落ちた実の持ち帰り
採る・運ぶ
落ちたどんぐりの持ち主も、拾った人ではありません。民法は樹木を土地の定着物とし、そこから分かれた実は、元の物から収取する権利を持つ人に属すると定めています。
何が決まっているか
民法86条は土地及びその定着物を不動産とし、生えている木を土地の一部として扱います。実や種は木から分かれると独立した物になり、89条1項が、天然果実はその元物から分離する時に、これを収取する権利を有する者に帰属すると定めています。落ちた瞬間に持ち主のいない物になるのではなく、その土地や木を管理する側に属するという筋です。どんぐりも松ぼっくりも、拾った人のものになる根拠はありません。
根拠になる法令
重なる決まりは場所で変わります。公園なら都市公園法11条2号か自治体条例の「植物を採取すること」、街路樹なら道路法43条1号の「みだりに道路を損傷し、又は汚損すること」が受け持ちます。生きた枝を折って実ごと持ち去れば刑法261条の器物損壊が視野に入り、こちらは3年以下の拘禁刑または30万円以下の罰金もしくは科料です。私有地では土地所有者の権利が直接働き、道路の側の管理は街路樹の管理者にまとめました。
実際どうするか
量と目的で線が引かれることが多く、その公園や道路の管理者に尋ねるのが近道です。自治体によっては落ち葉やどんぐりを集める行事を開き、拾える日と範囲をあらかじめ示します。学校や園の活動として拾うときも、管理者への連絡が前提になります。イチョウの実の外側は素手で扱うとかぶれることがあり、拾う前にギンナンの外種皮を見ておきます。
勘違いしやすいところ
「落ちているものは誰のものでもない」は誤りです。

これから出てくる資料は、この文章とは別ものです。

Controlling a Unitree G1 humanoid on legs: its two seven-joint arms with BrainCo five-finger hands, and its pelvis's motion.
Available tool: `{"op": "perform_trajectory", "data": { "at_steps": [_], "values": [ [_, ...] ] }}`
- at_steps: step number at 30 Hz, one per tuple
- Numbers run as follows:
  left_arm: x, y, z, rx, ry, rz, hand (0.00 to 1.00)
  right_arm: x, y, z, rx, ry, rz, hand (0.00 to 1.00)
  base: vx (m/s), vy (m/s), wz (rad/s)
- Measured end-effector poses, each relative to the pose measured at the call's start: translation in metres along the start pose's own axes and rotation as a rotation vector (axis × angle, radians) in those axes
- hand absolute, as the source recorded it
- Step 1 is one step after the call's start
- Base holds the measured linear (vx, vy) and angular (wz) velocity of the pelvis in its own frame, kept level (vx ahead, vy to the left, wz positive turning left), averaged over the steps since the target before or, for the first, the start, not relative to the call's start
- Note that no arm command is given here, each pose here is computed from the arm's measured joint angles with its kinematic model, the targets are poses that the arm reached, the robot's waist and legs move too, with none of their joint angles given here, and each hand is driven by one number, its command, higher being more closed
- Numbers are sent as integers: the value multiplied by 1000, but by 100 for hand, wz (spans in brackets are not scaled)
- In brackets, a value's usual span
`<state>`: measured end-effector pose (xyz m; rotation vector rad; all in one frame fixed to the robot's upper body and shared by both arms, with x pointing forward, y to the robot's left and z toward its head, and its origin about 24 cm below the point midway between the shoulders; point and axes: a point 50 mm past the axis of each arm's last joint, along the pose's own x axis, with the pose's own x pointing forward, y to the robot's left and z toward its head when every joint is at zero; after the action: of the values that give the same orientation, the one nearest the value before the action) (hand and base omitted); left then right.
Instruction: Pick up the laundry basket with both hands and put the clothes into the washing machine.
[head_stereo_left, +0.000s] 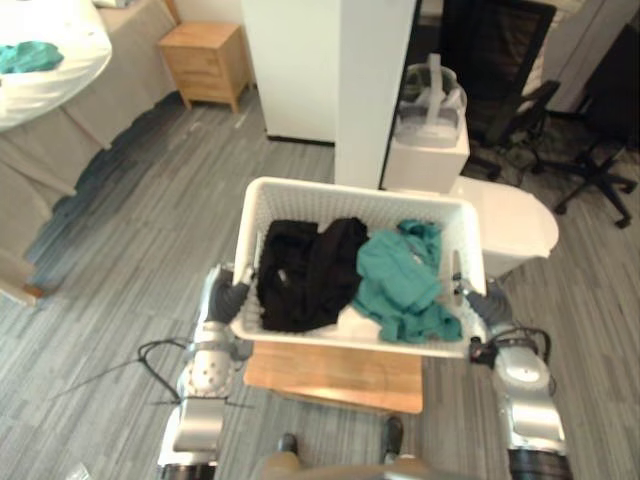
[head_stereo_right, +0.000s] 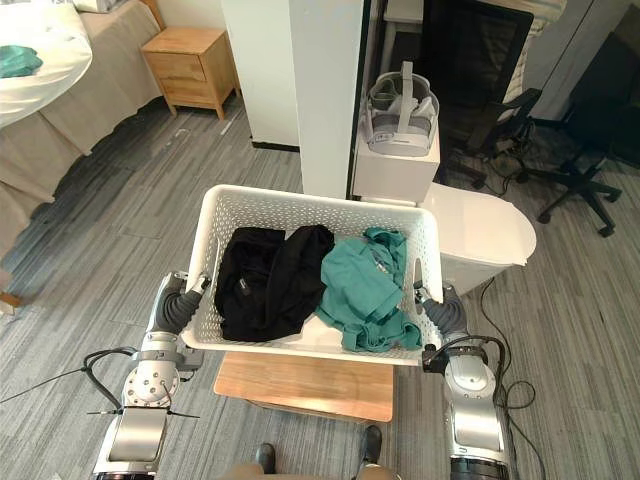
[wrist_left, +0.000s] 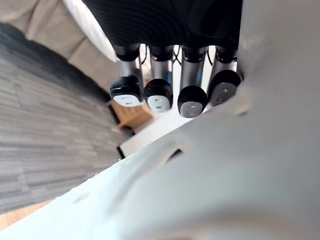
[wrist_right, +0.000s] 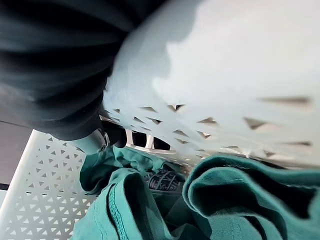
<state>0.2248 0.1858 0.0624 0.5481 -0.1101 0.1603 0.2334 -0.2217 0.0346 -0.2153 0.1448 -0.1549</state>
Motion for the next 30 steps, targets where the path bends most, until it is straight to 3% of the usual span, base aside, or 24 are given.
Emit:
{"op": "perform_trajectory", "data": {
  "at_steps": [5,12,21,26,30],
  "values": [
    [-11,4,-12,-8,59,21,100,0,11,-2,6,10,27,100,-33,-20,-72],
    [-15,-6,-9,-52,66,11,100,-1,0,-3,-20,15,4,100,-123,93,-111],
    [-14,17,-11,-36,73,116,100,16,19,13,30,-35,39,100,-195,140,-158],
    [-16,26,-11,-47,74,153,100,34,36,16,28,-23,79,100,-71,-104,-190],
    [-11,13,-8,-84,71,120,100,28,30,4,1,16,54,100,42,-228,-138]
  ]
}}
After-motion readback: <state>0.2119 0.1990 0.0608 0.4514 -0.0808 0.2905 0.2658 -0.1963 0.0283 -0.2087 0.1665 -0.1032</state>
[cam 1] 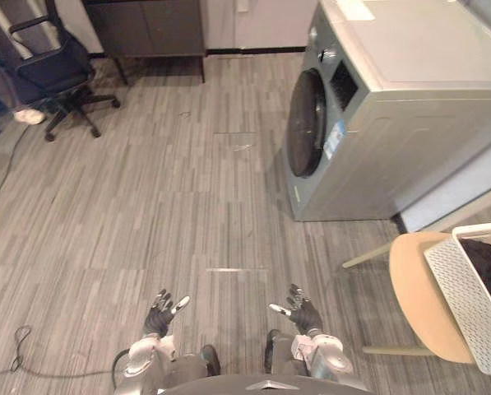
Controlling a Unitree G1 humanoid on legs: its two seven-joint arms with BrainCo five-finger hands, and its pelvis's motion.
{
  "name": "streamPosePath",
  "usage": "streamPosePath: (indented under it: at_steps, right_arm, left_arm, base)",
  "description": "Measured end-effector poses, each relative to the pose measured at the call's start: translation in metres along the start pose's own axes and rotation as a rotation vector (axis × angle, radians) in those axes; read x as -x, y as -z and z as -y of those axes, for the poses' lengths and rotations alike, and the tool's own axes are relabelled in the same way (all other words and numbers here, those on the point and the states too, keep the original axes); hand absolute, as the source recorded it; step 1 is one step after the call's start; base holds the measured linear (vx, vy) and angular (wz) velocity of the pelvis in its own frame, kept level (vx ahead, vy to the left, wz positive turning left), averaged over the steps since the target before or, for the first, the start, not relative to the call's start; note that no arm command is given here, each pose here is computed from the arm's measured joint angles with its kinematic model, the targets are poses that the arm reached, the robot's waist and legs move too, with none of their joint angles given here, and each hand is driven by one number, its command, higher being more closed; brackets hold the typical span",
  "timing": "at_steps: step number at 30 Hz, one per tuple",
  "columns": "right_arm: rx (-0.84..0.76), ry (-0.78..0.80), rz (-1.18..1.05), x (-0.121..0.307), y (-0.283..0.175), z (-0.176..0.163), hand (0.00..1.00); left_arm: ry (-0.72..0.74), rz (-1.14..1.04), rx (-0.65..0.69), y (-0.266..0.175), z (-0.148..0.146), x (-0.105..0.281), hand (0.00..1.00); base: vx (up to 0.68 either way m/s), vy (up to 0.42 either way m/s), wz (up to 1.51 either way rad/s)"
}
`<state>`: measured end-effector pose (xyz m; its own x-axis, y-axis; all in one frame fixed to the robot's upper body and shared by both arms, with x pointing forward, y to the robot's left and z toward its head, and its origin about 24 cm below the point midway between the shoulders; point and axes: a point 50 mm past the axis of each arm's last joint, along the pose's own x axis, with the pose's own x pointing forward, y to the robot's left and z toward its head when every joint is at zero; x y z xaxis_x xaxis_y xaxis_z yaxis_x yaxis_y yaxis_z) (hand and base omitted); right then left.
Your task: Pick up the laundry basket with both hands and put the clothes into the washing machine.
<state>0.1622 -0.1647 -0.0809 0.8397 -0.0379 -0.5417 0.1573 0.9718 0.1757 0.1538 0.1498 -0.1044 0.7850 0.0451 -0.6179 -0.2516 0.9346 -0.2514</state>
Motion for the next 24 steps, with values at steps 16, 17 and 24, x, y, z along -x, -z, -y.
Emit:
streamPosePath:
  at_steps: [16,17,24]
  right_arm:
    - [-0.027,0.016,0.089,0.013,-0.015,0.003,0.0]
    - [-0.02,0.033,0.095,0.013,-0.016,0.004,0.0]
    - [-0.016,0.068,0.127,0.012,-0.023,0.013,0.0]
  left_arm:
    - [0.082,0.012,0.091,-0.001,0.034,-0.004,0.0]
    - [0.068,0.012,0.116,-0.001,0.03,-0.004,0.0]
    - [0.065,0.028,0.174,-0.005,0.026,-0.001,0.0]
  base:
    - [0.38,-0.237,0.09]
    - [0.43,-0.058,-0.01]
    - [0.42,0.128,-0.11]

分離した実の帰属は民法89条1項が決めており、地面にあるかどうかでは変わりません。「掃除のつもりなら構わない」も同じで、落ち葉や実の処理は管理者の作業に含まれます。一方、量が少なく、管理者が黙認している場面があるのも事実で、そこは各管理者の運用の話です。公園という場所の側の決まりは公園の木と草に置きました。